Ubérisation de la démocratie
Le Ministère public genevois, par la plume du Procureur général, Olivier Jornot, a validé une curieuse pratique: payer des personnes pour qu’elles récoltent des signatures dans le cadre de référendums ou d’initiatives est jugé légal. Ceci alors que la loi genevoise proscrit ce genre de méthodes contraires à l’esprit de la démocratie semi-directe.
C’est l’UDC qui avait été prise la main dans le sac cet été (voir Le Courrier des 7 et 13 août), l’ordonnance de non-entrée en matière le confirme. Se fondant sur une jurisprudence datant de l’ère de son prédécesseur, Bernard Bertossa, Olivier Jornot conclut pourtant que seul le fait de payer par signature récoltée serait contraire au droit. Il pousse même le raisonnement, en bon libéral qu’il est, dans de douteux retranchements en questionnant la conformité de l’interdiction genevoise de ces pratiques avec le principe de la liberté de commerce…
Inquiétant, mais pas vraiment étonnant. L’argent achète beaucoup de choses, y compris la démocratie. Du poids des lobbies au Parlement fédéral, en passant par l’inféodation des députés bourgeois aux intérêts économiques à coup de sièges grassement payés dans des conseils d’administration, en passant par la disproportion manifeste des moyens lors des campagnes de votation ou d’élection. N’en jetez plus, la coupe est pleine. Enfin, à droite surtout.

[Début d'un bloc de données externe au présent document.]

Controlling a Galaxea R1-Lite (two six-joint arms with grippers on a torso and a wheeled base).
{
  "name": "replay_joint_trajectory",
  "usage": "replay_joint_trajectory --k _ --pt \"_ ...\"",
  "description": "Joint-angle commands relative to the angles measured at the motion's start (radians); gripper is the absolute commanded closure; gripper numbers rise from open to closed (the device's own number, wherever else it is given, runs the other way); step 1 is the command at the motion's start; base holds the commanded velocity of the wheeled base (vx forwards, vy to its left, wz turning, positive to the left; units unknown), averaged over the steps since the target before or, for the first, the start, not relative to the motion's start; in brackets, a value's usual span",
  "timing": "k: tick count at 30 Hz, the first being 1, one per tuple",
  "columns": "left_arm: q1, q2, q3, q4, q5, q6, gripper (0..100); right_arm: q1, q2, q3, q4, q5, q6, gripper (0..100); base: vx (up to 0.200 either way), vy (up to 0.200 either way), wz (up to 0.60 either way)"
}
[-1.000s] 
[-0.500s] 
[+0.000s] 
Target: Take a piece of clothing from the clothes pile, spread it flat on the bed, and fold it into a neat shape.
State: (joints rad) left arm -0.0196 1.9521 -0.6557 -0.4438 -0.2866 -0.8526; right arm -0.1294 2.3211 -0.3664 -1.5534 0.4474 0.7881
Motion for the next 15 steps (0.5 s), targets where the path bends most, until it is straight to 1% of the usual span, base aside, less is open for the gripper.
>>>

L’ordonnance Jornot marque simplement un pas nouveau dans ce processus de marchandisation politique. L’étape de l’ubérisation de ce domaine aussi. Car prétendre que les pseudo-contrats à l’heure de ces agences livrant des paquets de signatures clés en main serait autre chose qu’un biais pour contourner la loi tient de l’argument spécieux. Du même acabit que ces livreurs de pizzas présentés comme des entrepreneurs indépendants par des géants du Web.
Bienvenue dans la modernité de la politique 2.0.